Smolskis found that balancing a rigorous academic schedule at Conn, while also participating in dance performances through Conn’s Dance Department, served her as she entered the Coast Guard and tackled new academic and physical challenges.
“That transition was something that didn’t work for some people,” she said, describing her daily demands as “intense.”
A highlight of the program was getting to spend two weeks training aboard the 270-foot long Coast Guard Cutter Tahoma as it traveled up the New England coast.
“It was the first time I got to see the job I’m going to be doing,” she said. “They let me turn the boat around twice, which doesn’t sound very cool, but I definitely thought, ‘this is awesome.’”

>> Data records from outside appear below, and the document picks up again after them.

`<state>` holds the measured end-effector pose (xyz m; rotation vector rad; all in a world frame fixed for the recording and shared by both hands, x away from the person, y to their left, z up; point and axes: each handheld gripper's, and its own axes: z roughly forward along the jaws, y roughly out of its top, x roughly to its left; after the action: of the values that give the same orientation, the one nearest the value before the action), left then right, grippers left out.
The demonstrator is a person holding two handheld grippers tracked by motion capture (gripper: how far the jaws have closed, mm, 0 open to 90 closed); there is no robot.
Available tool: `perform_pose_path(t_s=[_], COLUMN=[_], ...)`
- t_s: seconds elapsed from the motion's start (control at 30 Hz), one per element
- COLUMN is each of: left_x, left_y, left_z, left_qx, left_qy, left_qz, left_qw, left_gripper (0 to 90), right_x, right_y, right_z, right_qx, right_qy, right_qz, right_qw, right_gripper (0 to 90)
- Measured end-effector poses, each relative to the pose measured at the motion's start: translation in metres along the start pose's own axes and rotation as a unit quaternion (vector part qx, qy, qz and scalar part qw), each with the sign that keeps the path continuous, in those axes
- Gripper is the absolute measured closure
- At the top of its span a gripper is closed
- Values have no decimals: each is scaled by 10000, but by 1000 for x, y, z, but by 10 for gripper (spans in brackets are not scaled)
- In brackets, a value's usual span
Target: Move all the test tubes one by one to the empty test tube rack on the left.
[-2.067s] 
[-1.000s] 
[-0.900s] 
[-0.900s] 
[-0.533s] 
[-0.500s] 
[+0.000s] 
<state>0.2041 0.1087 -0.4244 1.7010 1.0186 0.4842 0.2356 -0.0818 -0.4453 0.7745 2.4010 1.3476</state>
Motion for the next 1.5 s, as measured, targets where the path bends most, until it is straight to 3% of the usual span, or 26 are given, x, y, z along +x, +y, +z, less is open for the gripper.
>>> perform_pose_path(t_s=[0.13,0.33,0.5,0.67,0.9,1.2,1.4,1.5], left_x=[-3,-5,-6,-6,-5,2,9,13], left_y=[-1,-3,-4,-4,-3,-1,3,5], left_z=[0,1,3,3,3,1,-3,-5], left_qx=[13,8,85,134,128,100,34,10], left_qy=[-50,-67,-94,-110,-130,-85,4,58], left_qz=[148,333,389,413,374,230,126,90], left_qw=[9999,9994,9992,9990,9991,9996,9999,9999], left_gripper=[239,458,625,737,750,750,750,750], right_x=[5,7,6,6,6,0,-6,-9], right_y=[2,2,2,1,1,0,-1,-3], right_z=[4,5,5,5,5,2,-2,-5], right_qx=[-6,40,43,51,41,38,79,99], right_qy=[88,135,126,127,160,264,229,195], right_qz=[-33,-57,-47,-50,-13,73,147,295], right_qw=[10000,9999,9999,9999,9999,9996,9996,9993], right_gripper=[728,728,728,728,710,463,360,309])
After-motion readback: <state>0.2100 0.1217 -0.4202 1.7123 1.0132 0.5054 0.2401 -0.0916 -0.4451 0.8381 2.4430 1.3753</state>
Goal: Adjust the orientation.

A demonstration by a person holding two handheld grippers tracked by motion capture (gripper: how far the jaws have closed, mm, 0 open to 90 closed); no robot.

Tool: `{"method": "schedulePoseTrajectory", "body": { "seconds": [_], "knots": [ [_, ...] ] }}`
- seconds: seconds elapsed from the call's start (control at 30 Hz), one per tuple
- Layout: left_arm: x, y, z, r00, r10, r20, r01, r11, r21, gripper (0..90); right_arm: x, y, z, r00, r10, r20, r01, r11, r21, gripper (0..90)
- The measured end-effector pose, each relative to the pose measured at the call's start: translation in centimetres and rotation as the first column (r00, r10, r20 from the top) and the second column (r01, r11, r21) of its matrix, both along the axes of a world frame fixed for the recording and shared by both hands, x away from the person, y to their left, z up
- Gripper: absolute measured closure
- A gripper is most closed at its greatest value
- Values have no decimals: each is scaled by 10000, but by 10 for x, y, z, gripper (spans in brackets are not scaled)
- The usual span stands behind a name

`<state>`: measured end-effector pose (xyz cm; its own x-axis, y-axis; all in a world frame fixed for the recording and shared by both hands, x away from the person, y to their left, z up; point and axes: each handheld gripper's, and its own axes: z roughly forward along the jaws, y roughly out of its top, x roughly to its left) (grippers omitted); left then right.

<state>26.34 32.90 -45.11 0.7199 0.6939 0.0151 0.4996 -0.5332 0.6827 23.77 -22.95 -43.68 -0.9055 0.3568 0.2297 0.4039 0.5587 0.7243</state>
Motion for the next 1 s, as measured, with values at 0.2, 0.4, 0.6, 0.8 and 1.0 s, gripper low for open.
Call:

Smolskis is now on her first tour as an Ensign off the coast of Cordova, Alaska, where she is stationed on the Coast Guard Cutter Sycamore, a 225-foot buoy tender vessel with a crew of about 50. She will spend the next two years training as a deck watch officer.
“Your real job as an Ensign is to be a sponge and learn as much as you can, and the first tour is always a training tour,” she explained. “I will be continuing to learn from the other officers, but most especially from the crew. They’re the ones who know their jobs really well.”
Smolskis would encourage any Conn graduates who are eager to serve to feel confident applying to OCS.
“One of the best things about working in the Coast Guard is that it’s not political—you’re helping people, whether it’s tending buoys, or performing search and rescue operations,” she said.